For the material that follows, return exactly the lines from the one with "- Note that" through the one with "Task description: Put", both ends included.

● **Recorded information**
====

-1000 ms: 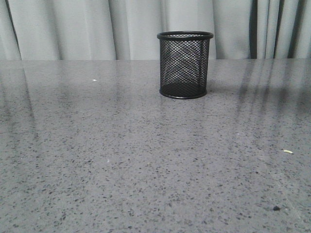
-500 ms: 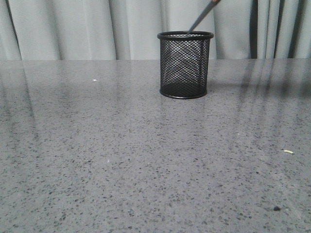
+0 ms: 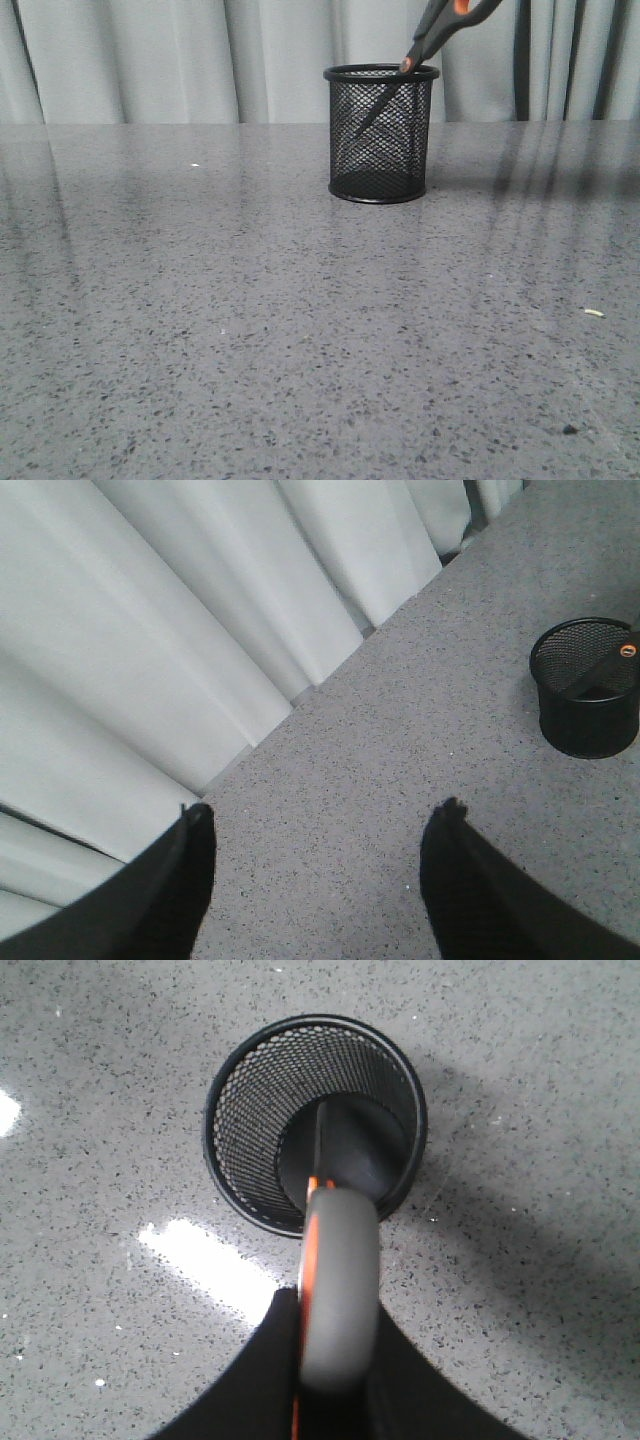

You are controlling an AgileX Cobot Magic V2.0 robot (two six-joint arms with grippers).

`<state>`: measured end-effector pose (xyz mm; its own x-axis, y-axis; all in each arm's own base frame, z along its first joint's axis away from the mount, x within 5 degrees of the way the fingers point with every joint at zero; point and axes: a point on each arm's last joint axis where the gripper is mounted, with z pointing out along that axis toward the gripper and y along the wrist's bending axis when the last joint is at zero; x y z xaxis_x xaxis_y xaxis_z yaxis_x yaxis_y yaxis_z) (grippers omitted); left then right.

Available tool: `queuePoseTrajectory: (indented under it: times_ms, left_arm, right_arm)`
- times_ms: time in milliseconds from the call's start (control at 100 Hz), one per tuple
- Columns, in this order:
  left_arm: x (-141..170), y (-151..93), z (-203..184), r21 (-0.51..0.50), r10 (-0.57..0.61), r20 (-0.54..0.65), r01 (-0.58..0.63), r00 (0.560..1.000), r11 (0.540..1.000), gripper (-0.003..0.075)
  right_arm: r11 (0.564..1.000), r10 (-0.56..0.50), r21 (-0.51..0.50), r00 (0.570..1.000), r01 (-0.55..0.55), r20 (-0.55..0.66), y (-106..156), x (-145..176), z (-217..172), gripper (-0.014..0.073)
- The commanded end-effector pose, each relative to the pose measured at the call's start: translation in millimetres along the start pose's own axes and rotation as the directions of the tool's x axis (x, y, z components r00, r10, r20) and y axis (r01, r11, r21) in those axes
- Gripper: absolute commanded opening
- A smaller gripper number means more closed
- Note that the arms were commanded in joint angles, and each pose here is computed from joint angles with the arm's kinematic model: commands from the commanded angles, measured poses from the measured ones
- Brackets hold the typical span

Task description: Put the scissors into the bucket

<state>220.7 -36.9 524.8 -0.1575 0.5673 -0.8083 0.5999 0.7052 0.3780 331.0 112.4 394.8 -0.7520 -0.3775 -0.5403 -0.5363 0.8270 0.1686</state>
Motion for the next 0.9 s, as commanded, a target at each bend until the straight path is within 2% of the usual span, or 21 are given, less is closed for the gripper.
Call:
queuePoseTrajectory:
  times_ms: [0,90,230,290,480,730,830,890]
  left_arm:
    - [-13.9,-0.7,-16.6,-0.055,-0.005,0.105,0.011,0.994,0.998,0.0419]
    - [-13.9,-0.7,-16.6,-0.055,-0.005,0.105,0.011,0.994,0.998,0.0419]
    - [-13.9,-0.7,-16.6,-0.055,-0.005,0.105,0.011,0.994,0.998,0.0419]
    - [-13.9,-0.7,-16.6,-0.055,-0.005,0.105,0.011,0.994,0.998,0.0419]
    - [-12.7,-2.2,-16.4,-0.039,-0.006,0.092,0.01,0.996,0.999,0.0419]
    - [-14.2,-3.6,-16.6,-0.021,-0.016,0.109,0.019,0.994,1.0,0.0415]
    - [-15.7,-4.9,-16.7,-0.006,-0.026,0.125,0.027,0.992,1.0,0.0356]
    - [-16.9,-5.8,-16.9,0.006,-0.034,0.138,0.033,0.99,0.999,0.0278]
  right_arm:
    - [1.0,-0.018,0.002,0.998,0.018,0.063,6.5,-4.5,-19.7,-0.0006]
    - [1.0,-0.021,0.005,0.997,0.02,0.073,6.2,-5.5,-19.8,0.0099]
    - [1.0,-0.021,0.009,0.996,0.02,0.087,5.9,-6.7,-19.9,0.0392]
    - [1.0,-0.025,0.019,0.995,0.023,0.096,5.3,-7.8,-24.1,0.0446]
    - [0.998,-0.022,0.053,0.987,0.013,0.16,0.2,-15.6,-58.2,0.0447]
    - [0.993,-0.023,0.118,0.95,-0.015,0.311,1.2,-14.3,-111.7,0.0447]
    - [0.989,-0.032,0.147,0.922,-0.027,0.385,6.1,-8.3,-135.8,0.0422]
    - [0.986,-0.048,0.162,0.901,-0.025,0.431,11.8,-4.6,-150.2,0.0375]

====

● **Exercise answer**
- Note that the arms were commanded in joint angles, and each pose here is computed from joint angles with the arm's kinematic model: commands from the commanded angles, measured poses from the measured ones
- Brackets hold the typical span

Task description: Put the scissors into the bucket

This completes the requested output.